§ WHAT THIS TASK INVOLVES: Only one stretch of the data below is wanted: the lines from the one with "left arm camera" through the one with "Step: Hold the", repeated exactly.

[Records excerpted from a collection]
________________________________________

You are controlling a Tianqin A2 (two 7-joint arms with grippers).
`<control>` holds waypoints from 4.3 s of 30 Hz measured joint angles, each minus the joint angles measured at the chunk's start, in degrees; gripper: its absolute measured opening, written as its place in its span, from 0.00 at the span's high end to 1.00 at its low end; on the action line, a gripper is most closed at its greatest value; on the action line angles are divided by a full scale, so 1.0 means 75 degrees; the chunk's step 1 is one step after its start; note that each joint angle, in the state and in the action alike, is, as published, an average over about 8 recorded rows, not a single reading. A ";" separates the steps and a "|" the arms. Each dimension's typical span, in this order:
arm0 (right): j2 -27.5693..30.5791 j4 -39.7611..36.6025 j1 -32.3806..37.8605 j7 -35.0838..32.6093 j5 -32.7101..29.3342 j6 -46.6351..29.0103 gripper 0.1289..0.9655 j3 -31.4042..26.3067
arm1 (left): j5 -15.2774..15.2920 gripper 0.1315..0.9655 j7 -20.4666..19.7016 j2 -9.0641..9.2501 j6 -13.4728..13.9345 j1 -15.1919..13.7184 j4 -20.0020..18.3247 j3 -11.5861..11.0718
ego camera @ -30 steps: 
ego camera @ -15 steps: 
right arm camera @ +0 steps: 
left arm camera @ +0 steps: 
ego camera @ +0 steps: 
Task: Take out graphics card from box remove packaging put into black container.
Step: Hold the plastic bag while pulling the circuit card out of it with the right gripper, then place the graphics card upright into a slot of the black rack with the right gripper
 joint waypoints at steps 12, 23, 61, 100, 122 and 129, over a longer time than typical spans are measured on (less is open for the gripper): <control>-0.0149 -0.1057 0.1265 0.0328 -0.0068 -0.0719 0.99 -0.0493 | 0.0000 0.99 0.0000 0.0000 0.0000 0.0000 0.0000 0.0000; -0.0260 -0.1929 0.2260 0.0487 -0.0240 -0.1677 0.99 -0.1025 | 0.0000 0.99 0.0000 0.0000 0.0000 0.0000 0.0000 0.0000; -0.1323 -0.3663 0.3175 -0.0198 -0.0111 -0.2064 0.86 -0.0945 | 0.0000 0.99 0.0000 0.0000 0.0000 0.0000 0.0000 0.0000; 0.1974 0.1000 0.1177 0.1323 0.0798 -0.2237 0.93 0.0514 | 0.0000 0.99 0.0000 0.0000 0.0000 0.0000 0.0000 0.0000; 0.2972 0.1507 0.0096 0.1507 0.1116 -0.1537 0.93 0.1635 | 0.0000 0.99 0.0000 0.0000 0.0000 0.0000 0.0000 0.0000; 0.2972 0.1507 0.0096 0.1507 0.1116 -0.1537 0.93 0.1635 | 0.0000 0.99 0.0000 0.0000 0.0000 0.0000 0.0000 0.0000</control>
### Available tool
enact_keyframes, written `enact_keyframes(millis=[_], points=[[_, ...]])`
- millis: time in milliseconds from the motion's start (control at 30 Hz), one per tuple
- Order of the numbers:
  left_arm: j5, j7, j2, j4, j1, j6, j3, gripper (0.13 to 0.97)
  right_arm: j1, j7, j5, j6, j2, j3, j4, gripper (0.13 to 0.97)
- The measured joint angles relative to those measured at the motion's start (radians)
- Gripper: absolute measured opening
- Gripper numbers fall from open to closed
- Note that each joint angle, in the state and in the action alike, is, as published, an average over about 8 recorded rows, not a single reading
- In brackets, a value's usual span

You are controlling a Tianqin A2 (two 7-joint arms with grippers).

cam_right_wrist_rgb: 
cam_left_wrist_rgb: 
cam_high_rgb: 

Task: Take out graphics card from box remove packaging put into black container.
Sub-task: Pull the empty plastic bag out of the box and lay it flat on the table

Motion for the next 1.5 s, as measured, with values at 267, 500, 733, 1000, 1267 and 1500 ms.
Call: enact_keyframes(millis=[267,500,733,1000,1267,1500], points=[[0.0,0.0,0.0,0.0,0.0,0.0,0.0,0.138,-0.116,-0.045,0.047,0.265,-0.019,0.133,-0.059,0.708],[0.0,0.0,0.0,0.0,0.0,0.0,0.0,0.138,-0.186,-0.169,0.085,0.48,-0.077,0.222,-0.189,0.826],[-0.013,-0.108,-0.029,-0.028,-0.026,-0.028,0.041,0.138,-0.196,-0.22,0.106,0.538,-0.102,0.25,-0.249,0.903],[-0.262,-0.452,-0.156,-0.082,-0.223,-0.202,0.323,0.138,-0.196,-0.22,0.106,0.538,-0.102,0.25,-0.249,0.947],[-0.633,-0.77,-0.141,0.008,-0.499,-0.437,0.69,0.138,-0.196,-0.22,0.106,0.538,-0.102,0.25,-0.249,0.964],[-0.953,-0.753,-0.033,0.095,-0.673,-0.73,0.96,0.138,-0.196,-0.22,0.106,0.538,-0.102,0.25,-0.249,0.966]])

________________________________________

§ SOLVED PROBLEM:
left arm camera @ +0 steps: 
ego camera @ +0 steps: 
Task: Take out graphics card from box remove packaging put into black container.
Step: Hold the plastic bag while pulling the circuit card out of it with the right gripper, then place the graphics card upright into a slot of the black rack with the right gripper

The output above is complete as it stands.